Per isolare le fibre, tenere delicatamente uno dei tendini con un paio di pinzette biologiche. Quindi, con l'altra coppia di pinzette biologiche, inizia a pizzicare lentamente il tendine per separare le fibre muscolari. Per isolare le fibre, tirare lentamente verso l'alto verso il tendine muscolare opposto.
Sarà necessario ripetere questa azione più volte fino a ottenere più, piccoli bundle isolati. Una volta separati in piccoli fasci isolati, posizionarli con cura in uno scivolo silanizzato pretrattato. È necessario mantenere tutte le fibre in ordine in modo che non si sovrappongano.
A questo punto, le fibre possono essere lasciate asciugare all'aria per 24 ore. Dopo 24 ore, inizia l'immunosocienza. Per creare una barriera impermeabile, utilizzare una penna PAP per circondare le fibre muscolari isolate nello scivolo pretrattato.
Questo è un esempio di un'immagine confocale ad alta risoluzione che può essere ottenuta seguendo il protocollo descritto qui.
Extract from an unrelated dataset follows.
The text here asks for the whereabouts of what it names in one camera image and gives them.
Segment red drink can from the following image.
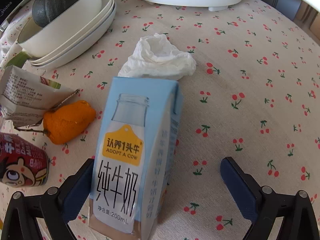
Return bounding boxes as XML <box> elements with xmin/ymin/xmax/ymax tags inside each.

In alto a sinistra, viene mostrato l'elemento post-sinaptico, e in alto a destra, l'elemento presinaptico, mentre le immagini in basso mostrano i componenti sinaptici schematizzati al fine di illustrare i parametri che verranno utilizzati per l'analisi morfometrica. La seconda diapositiva mostra l'unione dei segnali pre e post-sinaptici con la macchia dei nuclei dell'API.
Le differenze tra le giunzioni neuromuscolari di animali transgenici e animali non transgenici sono chiaramente visibili. L'analisi morfometrica delle giunzioni neuromuscolari mostra prove del segnale post-sinaptico negli animali transgenici e sembra essere più compatta, principalmente a causa della ridotta area totale della giunzione neuromuscolare. Come mostrato qui, l'area pre-sinaptica della giunzione neuromuscolare dell'animale transgenico è ridotta.
Il più piccolo rilevato è stato quello trovato con segnale di neurofilamento anti-fosforilato, come mostrato nell'immagine B, per esempio. L'ultima immagine mostra i risultati relativi allo stato delle giunzioni neuromuscolari a montaggio intero. Utilizzando l'indice di copertura, è stato stabilito che le giunzioni neuromuscolari transgeniche sono state trovate parzialmente denervate.
Inoltre, potrebbe determinare che la copertura e il nesso del neurofilamento fosforilato è inferiore a quello ottenuto quando viene rilevato un neurofilamento non fosforilato. Il protocollo proposto consente di ottenere preparati di giunzione neuromuscolare di alta qualità da fibre muscolari lente e veloci. I componenti di giunzione neuromuscolare pre e post-sinaptica sono stati identificati da sonde o anticorpi specifici, e quindi immagini in microscopia confocale o confocale a super-risoluzione, consentendo l'analisi morfometrica su scala micrometrica.